# ASSIGNED TASK
Return the listing below unchanged, but without pictures.

# AVAILABLE DATA

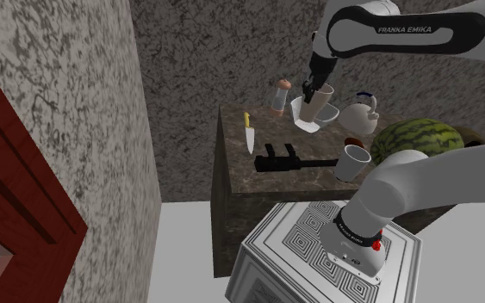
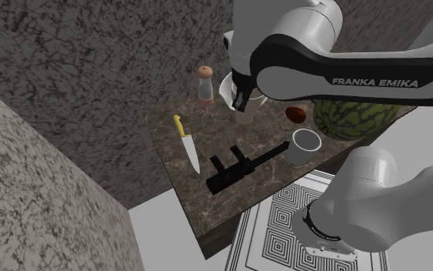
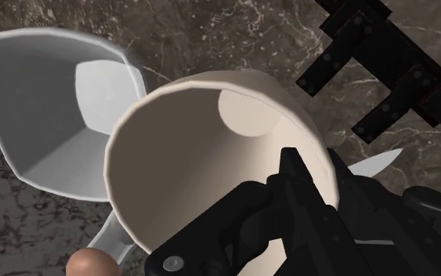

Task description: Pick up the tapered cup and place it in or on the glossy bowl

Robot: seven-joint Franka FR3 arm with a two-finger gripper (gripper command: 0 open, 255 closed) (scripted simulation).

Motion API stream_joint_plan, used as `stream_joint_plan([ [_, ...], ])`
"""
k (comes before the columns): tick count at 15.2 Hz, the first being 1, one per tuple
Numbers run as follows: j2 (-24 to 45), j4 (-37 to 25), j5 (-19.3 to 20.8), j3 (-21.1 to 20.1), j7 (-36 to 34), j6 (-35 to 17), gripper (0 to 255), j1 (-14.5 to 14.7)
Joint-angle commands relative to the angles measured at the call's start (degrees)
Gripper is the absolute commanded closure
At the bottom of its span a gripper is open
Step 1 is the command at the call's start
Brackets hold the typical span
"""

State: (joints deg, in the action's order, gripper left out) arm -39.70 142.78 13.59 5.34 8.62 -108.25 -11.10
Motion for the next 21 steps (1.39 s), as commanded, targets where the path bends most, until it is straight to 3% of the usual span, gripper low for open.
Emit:
stream_joint_plan([
  [1, -0.17, -1.44, -0.14, -0.06, 0.33, 1.59, 255, 0.01],
  [4, -0.13, -3.38, -0.35, -0.20, 0.64, 3.47, 255, 0.07],
  [13, 12.12, -15.52, 2.10, 9.51, 11.85, 0.94, 255, -2.57],
  [21, 25.80, -30.44, -0.85, 17.69, 22.82, 0.40, 255, -3.60],
])
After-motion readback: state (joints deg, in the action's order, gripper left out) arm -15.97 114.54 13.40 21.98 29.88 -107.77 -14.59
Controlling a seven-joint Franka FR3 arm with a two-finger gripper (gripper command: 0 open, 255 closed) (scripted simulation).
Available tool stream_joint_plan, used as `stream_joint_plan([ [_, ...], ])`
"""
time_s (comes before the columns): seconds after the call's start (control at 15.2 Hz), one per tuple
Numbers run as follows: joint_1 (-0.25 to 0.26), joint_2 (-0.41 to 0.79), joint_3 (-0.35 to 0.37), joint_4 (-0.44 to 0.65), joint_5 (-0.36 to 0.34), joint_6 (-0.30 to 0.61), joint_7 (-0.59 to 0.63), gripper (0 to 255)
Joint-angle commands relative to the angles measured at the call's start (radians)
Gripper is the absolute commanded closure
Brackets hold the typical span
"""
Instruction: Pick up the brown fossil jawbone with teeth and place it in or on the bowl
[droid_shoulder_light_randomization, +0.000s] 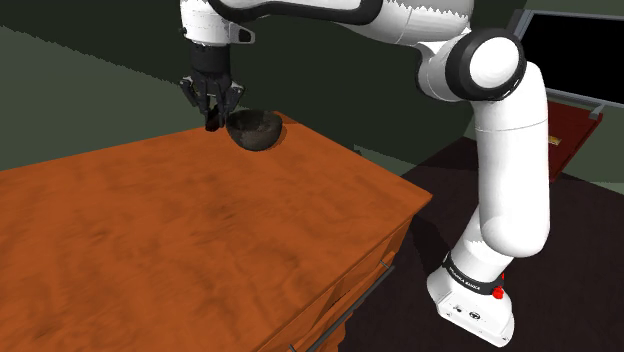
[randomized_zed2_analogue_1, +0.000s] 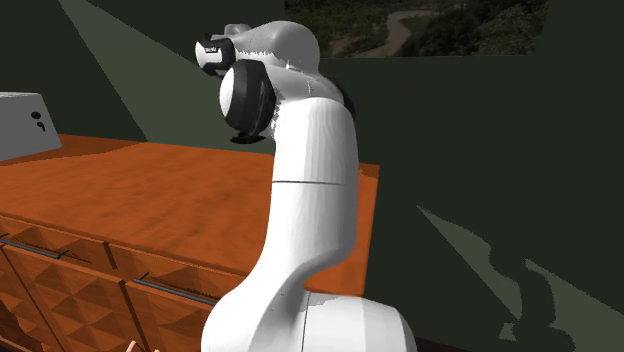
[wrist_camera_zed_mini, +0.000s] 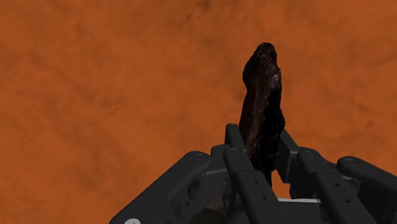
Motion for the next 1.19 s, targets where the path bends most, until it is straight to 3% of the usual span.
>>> stream_joint_plan([
  [0.0,-0.028,0.007,-0.009,0.018,0.003,-0.008,-0.042,255],
  [0.53,-0.124,0.068,-0.048,0.118,-0.001,-0.041,-0.201,255],
  [0.79,-0.144,0.14,-0.073,0.239,-0.019,-0.087,-0.28,255],
  [0.92,-0.139,0.206,-0.092,0.357,-0.037,-0.134,-0.331,255],
  [1.12,-0.176,0.167,-0.083,0.242,-0.022,-0.063,-0.323,255],
])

# RESPONSE TO THE EXERCISE
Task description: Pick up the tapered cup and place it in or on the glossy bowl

Robot: seven-joint Franka FR3 arm with a two-finger gripper (gripper command: 0 open, 255 closed) (scripted simulation).

Motion API stream_joint_plan, used as `stream_joint_plan([ [_, ...], ])`
"""
k (comes before the columns): tick count at 15.2 Hz, the first being 1, one per tuple
Numbers run as follows: j2 (-24 to 45), j4 (-37 to 25), j5 (-19.3 to 20.8), j3 (-21.1 to 20.1), j7 (-36 to 34), j6 (-35 to 17), gripper (0 to 255), j1 (-14.5 to 14.7)
Joint-angle commands relative to the angles measured at the call's start (degrees)
Gripper is the absolute commanded closure
At the bottom of its span a gripper is open
Step 1 is the command at the call's start
Brackets hold the typical span
"""

State: (joints deg, in the action's order, gripper left out) arm -39.70 142.78 13.59 5.34 8.62 -108.25 -11.10
Motion for the next 21 steps (1.39 s), as commanded, targets where the path bends most, until it is straight to 3% of the usual span, gripper low for open.
Emit:
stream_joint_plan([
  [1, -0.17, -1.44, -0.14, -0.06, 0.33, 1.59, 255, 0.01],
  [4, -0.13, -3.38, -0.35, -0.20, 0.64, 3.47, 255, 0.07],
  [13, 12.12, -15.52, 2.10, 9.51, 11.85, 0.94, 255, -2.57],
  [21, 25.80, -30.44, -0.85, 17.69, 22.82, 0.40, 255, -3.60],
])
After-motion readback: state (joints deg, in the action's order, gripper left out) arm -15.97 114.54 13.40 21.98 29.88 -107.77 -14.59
Controlling a seven-joint Franka FR3 arm with a two-finger gripper (gripper command: 0 open, 255 closed) (scripted simulation).
Available tool stream_joint_plan, used as `stream_joint_plan([ [_, ...], ])`
"""
time_s (comes before the columns): seconds after the call's start (control at 15.2 Hz), one per tuple
Numbers run as follows: joint_1 (-0.25 to 0.26), joint_2 (-0.41 to 0.79), joint_3 (-0.35 to 0.37), joint_4 (-0.44 to 0.65), joint_5 (-0.36 to 0.34), joint_6 (-0.30 to 0.61), joint_7 (-0.59 to 0.63), gripper (0 to 255)
Joint-angle commands relative to the angles measured at the call's start (radians)
Gripper is the absolute commanded closure
Brackets hold the typical span
"""
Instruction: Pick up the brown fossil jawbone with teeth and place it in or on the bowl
[droid_shoulder_light_randomization, +0.000s] 
[randomized_zed2_analogue_1, +0.000s] 
[wrist_camera_zed_mini, +0.000s] 
Motion for the next 1.19 s, targets where the path bends most, until it is straight to 3% of the usual span.
>>> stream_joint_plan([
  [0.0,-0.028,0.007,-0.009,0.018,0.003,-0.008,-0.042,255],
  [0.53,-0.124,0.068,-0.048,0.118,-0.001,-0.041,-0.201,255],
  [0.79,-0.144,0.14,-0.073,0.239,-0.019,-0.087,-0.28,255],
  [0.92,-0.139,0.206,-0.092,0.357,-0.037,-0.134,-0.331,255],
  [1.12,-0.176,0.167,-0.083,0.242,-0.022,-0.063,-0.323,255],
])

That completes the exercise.